# Task item:
Some lines below hold "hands". Pick them out and copy them.

─── Task input ───

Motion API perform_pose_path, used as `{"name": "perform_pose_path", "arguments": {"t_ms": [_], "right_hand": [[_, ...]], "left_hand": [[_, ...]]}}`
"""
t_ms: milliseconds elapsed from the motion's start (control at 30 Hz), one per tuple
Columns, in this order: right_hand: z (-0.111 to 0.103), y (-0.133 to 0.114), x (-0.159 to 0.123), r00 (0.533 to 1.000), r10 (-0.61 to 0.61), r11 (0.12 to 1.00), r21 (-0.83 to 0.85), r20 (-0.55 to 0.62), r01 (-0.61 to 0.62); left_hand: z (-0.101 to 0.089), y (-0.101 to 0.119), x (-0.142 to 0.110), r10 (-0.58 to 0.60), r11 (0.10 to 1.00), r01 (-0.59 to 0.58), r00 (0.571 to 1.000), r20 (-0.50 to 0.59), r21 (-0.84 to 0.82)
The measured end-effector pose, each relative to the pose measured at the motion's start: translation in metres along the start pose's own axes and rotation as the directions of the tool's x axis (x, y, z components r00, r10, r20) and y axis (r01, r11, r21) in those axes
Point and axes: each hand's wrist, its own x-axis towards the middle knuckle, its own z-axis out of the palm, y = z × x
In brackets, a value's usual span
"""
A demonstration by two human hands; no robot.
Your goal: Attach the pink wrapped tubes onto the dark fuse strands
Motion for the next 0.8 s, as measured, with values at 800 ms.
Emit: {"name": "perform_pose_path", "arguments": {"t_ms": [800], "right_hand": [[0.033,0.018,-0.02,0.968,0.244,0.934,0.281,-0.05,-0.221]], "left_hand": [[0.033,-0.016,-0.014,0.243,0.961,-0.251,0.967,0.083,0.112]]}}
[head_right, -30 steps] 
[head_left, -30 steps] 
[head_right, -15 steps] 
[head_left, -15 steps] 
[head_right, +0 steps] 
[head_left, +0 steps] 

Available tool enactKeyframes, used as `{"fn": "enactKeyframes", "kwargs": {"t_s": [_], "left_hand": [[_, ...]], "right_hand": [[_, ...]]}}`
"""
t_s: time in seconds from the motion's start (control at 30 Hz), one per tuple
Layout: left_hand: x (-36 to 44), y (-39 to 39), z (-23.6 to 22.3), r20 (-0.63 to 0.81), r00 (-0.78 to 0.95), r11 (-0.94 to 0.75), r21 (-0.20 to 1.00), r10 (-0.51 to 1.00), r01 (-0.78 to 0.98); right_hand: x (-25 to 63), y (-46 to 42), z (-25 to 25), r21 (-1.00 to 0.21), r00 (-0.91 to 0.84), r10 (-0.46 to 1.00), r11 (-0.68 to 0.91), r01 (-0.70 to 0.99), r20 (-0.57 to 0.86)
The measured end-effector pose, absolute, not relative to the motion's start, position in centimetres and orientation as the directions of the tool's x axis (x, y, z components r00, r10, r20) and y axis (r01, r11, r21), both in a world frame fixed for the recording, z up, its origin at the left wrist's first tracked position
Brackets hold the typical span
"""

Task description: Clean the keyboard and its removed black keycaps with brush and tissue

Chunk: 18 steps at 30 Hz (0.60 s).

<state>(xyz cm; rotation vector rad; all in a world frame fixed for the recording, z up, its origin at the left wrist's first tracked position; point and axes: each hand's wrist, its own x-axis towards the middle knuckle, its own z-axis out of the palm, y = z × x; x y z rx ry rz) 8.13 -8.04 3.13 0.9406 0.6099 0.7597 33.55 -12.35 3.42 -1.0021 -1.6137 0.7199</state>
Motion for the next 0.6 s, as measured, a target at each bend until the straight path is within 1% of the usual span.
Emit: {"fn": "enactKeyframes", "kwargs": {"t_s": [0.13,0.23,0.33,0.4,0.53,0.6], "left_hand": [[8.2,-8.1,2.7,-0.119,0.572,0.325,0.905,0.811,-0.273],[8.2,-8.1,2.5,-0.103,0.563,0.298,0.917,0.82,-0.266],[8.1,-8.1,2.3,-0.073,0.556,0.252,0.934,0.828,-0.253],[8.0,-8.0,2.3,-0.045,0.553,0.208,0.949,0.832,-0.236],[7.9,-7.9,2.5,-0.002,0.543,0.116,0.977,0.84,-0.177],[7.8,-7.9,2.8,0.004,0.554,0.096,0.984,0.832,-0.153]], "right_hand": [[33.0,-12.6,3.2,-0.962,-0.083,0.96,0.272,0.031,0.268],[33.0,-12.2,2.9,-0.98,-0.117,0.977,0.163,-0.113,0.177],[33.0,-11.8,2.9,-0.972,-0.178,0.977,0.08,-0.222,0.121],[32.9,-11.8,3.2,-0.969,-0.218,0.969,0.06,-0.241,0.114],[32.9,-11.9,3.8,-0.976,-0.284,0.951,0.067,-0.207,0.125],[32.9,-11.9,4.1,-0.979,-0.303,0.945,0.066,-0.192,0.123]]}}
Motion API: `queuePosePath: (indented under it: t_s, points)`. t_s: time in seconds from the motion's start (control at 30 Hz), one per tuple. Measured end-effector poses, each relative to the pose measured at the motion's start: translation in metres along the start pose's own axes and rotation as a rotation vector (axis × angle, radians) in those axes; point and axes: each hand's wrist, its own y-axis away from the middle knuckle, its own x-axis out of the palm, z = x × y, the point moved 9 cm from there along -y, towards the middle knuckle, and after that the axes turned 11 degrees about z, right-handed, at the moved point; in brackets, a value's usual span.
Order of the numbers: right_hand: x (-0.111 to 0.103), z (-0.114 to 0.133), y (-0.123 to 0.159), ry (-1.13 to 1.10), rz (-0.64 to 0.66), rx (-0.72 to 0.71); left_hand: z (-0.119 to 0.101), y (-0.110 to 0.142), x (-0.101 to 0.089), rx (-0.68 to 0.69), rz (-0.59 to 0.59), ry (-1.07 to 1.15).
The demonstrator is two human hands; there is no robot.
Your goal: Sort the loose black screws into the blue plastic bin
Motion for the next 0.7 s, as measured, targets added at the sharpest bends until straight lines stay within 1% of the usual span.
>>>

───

# Answer box:
A demonstration by two human hands; no robot.
The demonstrator is two human hands; there is no robot.

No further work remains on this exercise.